You can spruce up your home to perfection before you put it on the market, but problems on your neighbor’s property could still make selling your house difficult. Here are six ways your neighbor can sabotage your home sale, as well as some suggestions for resolving such situations.
Be a good neighbor yourself
Keep in mind that resolving any type of issue with your neighbors starts long before one arises. Take the time to get to know your neighbors from the start. This will build good relationships that you’ll enjoy in good times, and that will pay dividends when problems arise.
Also, remember that a neighbor’s property may be in bad shape because of a health or financial problem. Maybe you and other neighbors can pitch in and help.
Is there an HOA?
You may feel that homeowners associations (HOA) are overbearing, but your HOA can be your ally when a neighbor’s property is hurting your chances of resale. The HOA may be able to remedy many such problems by enforcing its rules. If the HOA hasn’t stepped up, first talk to your neighbor about the problem in a non-confrontational way. Then, if necessary, speak to the HOA about enforcing its standards.
Six ways your neighbor’s home can hurt your property sale
- Unkempt landscape. Overgrown grass, weedy flower beds and wild shrubbery can combine to make a property look like it belongs to Herman Munster. If the house next to yours needs some major landscaping, explain to your neighbor that you are listing your home for sale and tactfully ask if he can tame the mess. If he is unable to for health or financial reasons, offer to spend a Saturday doing the work for him. He may greatly appreciate the help.
- Peeling paint. Nothing ruins curb appeal like a house badly in need of fresh paint. Determine why the neighbor has let the condition decline. If he can’t repaint, perhaps you and some other neighbors can help with touch-ups or even hire a professional painter.

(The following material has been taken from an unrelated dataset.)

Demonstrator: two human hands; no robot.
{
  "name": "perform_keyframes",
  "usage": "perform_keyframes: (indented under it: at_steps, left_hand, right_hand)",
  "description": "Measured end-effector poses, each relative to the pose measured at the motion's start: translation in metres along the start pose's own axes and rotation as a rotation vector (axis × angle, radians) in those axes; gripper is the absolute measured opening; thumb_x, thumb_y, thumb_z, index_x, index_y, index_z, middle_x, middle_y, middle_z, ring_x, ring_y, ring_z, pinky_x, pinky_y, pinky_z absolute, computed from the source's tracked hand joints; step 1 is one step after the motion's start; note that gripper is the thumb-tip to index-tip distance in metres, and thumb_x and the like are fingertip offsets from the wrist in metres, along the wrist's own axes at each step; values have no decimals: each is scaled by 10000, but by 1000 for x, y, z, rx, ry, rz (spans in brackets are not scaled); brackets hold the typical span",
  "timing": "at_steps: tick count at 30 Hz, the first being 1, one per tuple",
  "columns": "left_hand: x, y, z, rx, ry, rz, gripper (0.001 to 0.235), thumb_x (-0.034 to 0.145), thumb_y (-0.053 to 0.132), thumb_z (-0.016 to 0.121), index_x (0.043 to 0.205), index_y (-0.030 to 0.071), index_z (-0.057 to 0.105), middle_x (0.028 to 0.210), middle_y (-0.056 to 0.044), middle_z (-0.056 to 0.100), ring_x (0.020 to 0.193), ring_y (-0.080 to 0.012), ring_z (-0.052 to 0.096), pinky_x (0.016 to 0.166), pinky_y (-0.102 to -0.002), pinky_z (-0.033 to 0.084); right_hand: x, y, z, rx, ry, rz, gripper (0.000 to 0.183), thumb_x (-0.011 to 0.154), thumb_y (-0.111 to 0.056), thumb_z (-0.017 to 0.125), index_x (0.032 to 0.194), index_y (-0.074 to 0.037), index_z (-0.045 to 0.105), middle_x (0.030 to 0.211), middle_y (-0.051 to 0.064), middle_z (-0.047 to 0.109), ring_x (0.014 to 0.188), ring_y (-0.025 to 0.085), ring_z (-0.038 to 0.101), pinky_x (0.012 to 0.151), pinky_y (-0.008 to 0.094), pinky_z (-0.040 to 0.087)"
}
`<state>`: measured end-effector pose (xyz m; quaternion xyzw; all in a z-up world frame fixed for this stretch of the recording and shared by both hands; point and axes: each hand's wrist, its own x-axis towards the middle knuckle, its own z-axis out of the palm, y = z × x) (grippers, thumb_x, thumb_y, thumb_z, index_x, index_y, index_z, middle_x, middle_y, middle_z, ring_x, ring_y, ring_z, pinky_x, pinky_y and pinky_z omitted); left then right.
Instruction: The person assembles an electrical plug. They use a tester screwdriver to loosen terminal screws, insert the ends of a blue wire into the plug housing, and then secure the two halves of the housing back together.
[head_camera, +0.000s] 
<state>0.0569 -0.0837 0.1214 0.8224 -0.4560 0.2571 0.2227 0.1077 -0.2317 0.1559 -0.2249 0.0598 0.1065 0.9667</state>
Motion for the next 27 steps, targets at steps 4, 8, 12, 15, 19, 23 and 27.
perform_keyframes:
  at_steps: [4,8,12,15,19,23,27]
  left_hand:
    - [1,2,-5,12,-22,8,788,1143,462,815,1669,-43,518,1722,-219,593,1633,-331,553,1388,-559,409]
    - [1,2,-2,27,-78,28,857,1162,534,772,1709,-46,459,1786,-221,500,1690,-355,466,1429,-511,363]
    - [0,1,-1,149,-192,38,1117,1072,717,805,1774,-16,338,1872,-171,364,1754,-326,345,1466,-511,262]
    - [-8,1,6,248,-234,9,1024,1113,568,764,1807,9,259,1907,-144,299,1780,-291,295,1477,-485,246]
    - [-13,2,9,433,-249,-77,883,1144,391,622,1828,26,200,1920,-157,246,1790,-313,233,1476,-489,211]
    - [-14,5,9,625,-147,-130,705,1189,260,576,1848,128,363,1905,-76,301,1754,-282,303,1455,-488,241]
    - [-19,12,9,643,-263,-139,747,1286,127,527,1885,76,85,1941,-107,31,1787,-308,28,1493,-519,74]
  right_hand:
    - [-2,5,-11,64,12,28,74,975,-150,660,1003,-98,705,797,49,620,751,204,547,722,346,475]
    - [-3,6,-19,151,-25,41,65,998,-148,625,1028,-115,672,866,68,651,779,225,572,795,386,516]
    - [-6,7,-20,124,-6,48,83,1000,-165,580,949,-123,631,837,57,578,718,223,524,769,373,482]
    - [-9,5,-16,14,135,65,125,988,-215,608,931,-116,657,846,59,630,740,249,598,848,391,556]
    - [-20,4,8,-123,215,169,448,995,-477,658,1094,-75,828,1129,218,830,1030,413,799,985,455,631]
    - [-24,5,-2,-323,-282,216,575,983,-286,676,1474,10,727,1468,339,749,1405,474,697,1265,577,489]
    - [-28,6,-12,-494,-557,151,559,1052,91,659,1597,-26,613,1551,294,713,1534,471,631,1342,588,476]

- Scary or noisy dog. A neighbor’s dog may seem threatening when people walk past his yard, but there’s not a lot you can do if the dog’s owner is complying with local leash and restraint laws. A boisterous dog may be violating local noise ordinances, so check with your local government to learn what the rules are. If your neighbor isn’t complying with them, talk to him and loop in other neighbors to persuade him to change his ways.
- Foreclosures and zombie houses. A neighborhood home that has been foreclosed upon and is now bank-owned may sit vacant for months without selling. If the yard is getting overgrown or the house is in visible disrepair, contact the bank that owns it and demand that the property be mowed and kept up. Get your community and the HOA to join you in the effort.
- Noisy neighbors. Loud music, loud cars, loud kids … if noise is a problem, ask other neighbors to join you in contacting the neighbor who’s the source of it. As a last resort, you can alert your local government about a possible violation of the noise ordinance.
- Sex offenders and other criminals. State sex offender registries disclose whether you have an offender living nearby. You will be powerless to do anything if potential buyers take the time to check this issue, but most won’t. States have laws regarding how close a sex offender can live to a school or daycare, so if the neighbor in question violates such a law, seek help from local law enforcement.